Sebastien did her best not to act suspiciously as she walked past the guards on either side of the steel gates, wiping away sweat that the cool air hadn’t been enough to prevent. She ensured her hips did not sway as she walked, overly aware of the eyes of the people around her. It actually wasn’t so hard, with hips shaped like a man’s. ‘I am a man to them,’ she reassured herself. ‘They won’t see anything past the surface, there is no need to worry. How often have I seen a man walking past and wondered if he was really a magically disguised woman? Never, so calm down.’
She hurried to take her place at the end of the shortest line, hoping it would shrink quickly. The walk from Dryden Manor—which seemed a pretentious name for something that was little more than a huge house with a yard in the back big enough for a single horse—to the University had taken her over an hour. ‘If only Dryden had let me come sooner. Perhaps I should have paid for a carriage, or got a one-time license for the lifts.’ She had the gold to afford it now, after all, and if they turned her away because she was late, everything would be for naught.
While she waited in line, Sebastien greedily eyed the University buildings in the distance. The white cliffs were buttes, flat on top and quite expansive, bordering the north of Gilbratha and stretching around the Charybdis Gulf to the east.

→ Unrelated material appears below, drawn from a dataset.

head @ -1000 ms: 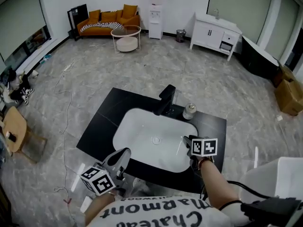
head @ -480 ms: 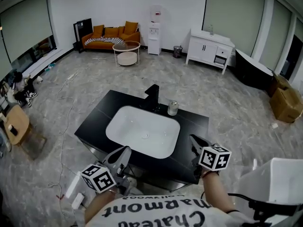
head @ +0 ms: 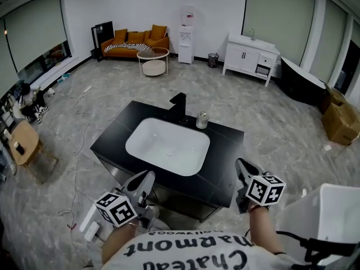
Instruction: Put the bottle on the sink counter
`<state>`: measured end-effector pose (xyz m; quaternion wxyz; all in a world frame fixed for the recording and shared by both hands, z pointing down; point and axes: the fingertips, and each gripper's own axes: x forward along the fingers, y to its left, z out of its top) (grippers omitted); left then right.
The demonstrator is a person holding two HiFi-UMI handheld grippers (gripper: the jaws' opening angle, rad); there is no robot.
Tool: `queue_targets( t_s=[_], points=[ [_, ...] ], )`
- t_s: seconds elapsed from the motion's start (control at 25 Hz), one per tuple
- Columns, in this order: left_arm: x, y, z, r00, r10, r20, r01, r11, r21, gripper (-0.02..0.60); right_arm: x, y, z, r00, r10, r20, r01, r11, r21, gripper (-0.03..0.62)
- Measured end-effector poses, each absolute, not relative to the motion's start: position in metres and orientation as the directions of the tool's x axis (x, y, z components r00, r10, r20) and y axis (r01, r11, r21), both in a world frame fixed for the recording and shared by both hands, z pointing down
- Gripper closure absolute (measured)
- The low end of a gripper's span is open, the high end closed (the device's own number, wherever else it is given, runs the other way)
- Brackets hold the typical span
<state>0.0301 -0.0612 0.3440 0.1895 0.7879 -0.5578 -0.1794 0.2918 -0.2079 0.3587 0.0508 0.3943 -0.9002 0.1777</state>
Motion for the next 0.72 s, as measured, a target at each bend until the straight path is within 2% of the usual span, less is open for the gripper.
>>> queue_targets(
  t_s=[0.28,0.72],
  points=[
    [0.048,-0.046,0.342,0.310,-0.948,-0.068,-0.812,-0.301,0.500,0.568,0.295,-0.189,0.370,-0.694,-0.660,0.288,-0.718,0.661,-0.217,0.577],
    [0.037,-0.041,0.338,0.297,-0.953,-0.066,-0.822,-0.290,0.490,0.568,0.284,-0.181,0.374,-0.704,-0.648,0.290,-0.708,0.670,-0.223,0.577]
  ],
)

Freshwater from the north ran through the base of the cliff and was the source of all the manmade canals that passed through the city, which in turn powered many magic-driven factories and mills.
The University looked down on all of Gilbratha from atop those cliffs, matched in status only by Pendragon Palace—the home of the High Crown—and the mansions of the other twelve Crown families, which were cut from the cliffs stretching around to the east, beyond the Charybdis Gulf, which was a sea inlet from the south that divided the eastern Lilies from the rest of the city.
She could see the main University building—made of white stone and circular, like a coliseum, stretching up at least seven stories and covered in grand windows to let in the light. It could fit all the buildings of a small town inside itself and probably still have room for an orchard on the roof. The tops of a few towers poked up in the distance, but most of the grounds were obscured by the trees they somehow managed to grow. ‘Maybe they’ve cut out the stone and filled it with dirt,’ she thought, looking at the thick carpet of green grass that started just beyond the edge of the entrance path.
Below her, the city sloped away from this high point, growing less impressive the farther she looked. The normal citizens would always be towered over by the University and the Crowns. Sebastien doubted that was unintentional. ‘Shit runs downhill.’